Instructions for the task → All that is needed is every line of the listing below that has "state".

BEGIN

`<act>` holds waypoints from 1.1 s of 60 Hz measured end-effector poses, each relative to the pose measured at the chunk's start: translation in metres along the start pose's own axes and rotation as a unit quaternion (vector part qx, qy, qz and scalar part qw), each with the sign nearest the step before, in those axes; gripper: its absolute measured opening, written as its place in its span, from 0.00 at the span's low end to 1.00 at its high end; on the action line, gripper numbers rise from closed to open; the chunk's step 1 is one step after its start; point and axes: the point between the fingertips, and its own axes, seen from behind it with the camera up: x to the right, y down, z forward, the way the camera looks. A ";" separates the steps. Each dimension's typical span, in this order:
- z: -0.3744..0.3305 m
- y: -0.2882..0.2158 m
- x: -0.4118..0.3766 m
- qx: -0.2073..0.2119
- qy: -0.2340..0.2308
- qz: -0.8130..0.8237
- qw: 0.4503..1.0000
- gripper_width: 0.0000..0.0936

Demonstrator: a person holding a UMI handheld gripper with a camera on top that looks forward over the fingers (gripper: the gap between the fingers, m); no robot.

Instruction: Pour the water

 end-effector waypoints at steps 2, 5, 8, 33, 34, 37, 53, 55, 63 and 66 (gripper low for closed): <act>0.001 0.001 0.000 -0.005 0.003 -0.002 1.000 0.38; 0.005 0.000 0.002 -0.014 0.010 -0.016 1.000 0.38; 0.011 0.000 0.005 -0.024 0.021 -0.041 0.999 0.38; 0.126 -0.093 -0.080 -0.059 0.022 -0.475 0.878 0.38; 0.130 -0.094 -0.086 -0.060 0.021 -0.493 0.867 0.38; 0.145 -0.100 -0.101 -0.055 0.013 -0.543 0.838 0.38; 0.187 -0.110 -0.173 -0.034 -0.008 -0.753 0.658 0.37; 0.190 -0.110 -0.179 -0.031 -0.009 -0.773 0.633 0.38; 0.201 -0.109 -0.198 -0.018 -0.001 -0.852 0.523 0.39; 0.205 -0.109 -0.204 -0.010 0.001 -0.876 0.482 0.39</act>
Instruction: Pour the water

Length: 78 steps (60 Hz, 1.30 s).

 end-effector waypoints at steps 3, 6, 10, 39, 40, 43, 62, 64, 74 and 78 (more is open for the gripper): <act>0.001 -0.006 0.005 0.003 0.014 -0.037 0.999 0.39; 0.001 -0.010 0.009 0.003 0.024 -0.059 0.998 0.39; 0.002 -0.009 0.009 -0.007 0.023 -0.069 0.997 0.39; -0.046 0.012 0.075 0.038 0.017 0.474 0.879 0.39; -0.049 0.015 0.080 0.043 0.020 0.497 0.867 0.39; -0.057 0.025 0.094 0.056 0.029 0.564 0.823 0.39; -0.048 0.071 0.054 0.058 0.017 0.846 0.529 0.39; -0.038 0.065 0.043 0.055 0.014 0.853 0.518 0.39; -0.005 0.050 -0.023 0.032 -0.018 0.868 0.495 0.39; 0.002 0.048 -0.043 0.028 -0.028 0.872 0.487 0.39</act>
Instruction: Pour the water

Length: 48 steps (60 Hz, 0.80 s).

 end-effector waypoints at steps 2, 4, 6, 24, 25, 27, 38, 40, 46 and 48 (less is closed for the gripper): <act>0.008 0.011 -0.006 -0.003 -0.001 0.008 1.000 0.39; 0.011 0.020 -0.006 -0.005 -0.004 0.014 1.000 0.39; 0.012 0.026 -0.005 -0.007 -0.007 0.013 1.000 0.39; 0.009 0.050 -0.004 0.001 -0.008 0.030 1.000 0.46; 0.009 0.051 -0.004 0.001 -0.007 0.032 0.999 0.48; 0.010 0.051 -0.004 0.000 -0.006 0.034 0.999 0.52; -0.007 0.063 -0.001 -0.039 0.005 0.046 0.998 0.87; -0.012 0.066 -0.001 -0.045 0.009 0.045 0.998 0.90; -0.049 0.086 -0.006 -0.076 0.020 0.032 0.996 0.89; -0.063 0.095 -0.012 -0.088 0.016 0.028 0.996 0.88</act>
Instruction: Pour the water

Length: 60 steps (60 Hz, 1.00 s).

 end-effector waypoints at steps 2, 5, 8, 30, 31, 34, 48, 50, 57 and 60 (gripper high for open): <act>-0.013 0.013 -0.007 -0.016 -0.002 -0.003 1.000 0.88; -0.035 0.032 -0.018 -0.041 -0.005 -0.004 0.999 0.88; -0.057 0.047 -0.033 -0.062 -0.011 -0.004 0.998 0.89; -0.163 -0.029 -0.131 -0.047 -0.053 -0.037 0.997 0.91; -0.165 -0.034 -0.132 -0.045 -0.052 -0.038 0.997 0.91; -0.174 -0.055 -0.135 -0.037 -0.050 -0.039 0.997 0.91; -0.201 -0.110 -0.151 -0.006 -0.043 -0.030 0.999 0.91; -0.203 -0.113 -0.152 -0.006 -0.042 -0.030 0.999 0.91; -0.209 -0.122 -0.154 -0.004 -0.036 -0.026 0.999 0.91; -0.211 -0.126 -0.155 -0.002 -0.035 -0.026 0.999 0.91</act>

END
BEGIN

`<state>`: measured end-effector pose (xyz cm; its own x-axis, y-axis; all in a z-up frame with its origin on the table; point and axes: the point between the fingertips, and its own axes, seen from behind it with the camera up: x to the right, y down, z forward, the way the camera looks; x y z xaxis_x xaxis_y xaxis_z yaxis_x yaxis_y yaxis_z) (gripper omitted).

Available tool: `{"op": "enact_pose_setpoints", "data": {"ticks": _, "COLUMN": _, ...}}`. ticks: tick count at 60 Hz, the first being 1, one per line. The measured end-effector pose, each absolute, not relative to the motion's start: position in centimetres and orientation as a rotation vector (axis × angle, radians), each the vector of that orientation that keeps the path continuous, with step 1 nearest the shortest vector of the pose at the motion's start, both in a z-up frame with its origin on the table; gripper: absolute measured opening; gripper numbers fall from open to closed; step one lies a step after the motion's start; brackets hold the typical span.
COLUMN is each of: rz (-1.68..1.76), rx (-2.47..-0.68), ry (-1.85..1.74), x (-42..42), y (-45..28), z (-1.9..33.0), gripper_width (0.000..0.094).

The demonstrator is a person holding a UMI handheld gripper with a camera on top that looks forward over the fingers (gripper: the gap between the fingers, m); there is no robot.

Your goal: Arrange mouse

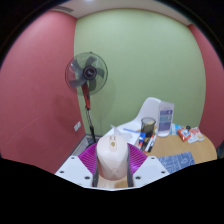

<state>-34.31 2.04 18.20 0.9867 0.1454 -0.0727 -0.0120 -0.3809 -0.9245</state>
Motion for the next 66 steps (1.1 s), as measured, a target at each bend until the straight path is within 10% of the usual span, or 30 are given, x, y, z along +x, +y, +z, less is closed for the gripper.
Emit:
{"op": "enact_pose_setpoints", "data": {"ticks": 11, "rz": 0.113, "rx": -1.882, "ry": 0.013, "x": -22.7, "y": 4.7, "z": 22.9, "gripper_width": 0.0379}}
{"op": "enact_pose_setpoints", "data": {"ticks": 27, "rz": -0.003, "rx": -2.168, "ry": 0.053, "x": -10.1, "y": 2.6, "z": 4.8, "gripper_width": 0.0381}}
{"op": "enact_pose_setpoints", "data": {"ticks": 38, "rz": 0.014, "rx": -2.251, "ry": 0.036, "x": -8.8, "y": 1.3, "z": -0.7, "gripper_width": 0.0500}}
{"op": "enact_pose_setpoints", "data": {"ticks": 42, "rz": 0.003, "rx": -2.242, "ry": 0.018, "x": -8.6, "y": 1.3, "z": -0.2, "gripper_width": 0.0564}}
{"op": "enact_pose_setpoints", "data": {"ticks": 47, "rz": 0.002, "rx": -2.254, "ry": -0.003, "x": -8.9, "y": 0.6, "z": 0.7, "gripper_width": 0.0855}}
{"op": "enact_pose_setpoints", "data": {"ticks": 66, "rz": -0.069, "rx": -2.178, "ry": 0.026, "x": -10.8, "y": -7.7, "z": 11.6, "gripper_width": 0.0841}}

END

Completed task →
`<state>`: measured end-effector pose (xyz cm; its own x-axis, y-axis; all in a z-up frame with its origin on the table; point and axes: the point between the fingertips, and its own axes, seen from behind it with the camera up: x to the right, y down, z forward, the way the camera looks; x y z xaxis_x xaxis_y xaxis_z yaxis_x yaxis_y yaxis_z) (gripper omitted).
<state>-34.31 2.04 18.20 0.9867 0.1454 -0.0727 -0.0120 -0.3809 -0.9245</state>

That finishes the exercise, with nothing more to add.